Doctors who track my condition insist on learning how to express negative emotions. But I’m not ready for this yet, and when I feel bad, I just turn off the phone and don’t let anyone near me. True, recently had to break this rule. My roommate, who knows about my problem, heard me crying in the room, made me open the door, hugged me. I managed to accept support, and she managed to convince me that there is nothing wrong with that. This is also a breakthrough.

Years later, the wounds are still healing. I study my condition under a microscope, I eat and sleep strictly according to the regimen, I do not communicate with toxic people, I suppress the intense feelings that may arise in response to any external stimulus. Once again I am engaged in martial arts, I broke the connection with my mother and restored the relationship with my father and grandmothers - they live far away, but I communicate with everyone on Skype every day. Three times a week, I visit communities dedicated to injury, addiction and violence. Communication brings me great joy. I am learning to take a good attitude and to endure the bad.
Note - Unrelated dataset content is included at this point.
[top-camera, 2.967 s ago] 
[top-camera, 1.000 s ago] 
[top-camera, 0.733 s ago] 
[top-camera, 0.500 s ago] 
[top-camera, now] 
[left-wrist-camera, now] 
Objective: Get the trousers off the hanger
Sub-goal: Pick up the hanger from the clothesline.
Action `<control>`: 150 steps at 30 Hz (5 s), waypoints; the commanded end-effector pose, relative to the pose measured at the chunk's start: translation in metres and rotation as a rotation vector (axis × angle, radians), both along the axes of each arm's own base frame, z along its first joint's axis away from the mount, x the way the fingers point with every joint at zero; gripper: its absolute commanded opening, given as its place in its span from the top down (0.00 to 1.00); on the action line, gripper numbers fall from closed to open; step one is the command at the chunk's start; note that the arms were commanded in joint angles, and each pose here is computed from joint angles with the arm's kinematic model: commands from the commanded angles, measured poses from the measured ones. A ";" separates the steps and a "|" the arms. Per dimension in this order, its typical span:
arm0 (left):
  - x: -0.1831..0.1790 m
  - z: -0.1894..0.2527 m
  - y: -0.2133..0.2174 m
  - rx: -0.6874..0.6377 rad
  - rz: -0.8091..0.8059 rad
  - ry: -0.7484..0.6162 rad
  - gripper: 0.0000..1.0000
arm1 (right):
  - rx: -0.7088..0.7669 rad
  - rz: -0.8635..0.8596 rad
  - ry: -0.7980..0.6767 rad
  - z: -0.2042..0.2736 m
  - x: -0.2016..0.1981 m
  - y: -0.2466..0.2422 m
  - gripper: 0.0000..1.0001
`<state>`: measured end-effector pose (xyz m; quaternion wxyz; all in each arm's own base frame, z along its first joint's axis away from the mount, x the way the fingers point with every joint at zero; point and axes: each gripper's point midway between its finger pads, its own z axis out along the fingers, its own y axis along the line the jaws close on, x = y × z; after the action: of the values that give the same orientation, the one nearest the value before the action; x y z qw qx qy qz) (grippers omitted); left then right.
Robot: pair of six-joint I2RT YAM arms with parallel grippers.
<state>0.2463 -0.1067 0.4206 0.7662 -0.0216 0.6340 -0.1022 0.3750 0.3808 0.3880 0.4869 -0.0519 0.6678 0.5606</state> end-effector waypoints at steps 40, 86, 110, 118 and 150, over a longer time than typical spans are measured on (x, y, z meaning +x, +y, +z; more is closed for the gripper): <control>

It takes years to rearrange and acquire healthy reactions. Therefore, any action that I perform is similar to repairing a broken robot. I take every detail of perception out of my consciousness, wipe it with a cloth, check whether it is intact, and put it in place. It causes both pride and humility - and I am ready to live this way for the rest of my life: in return, I get the right to be in society without being afraid of it. And I don’t need anything else.

Images:annagolant - stock.adobe.com (1, 2, 3)

 

Watch the video: I Have Borderline Personality Disorder (December 2024).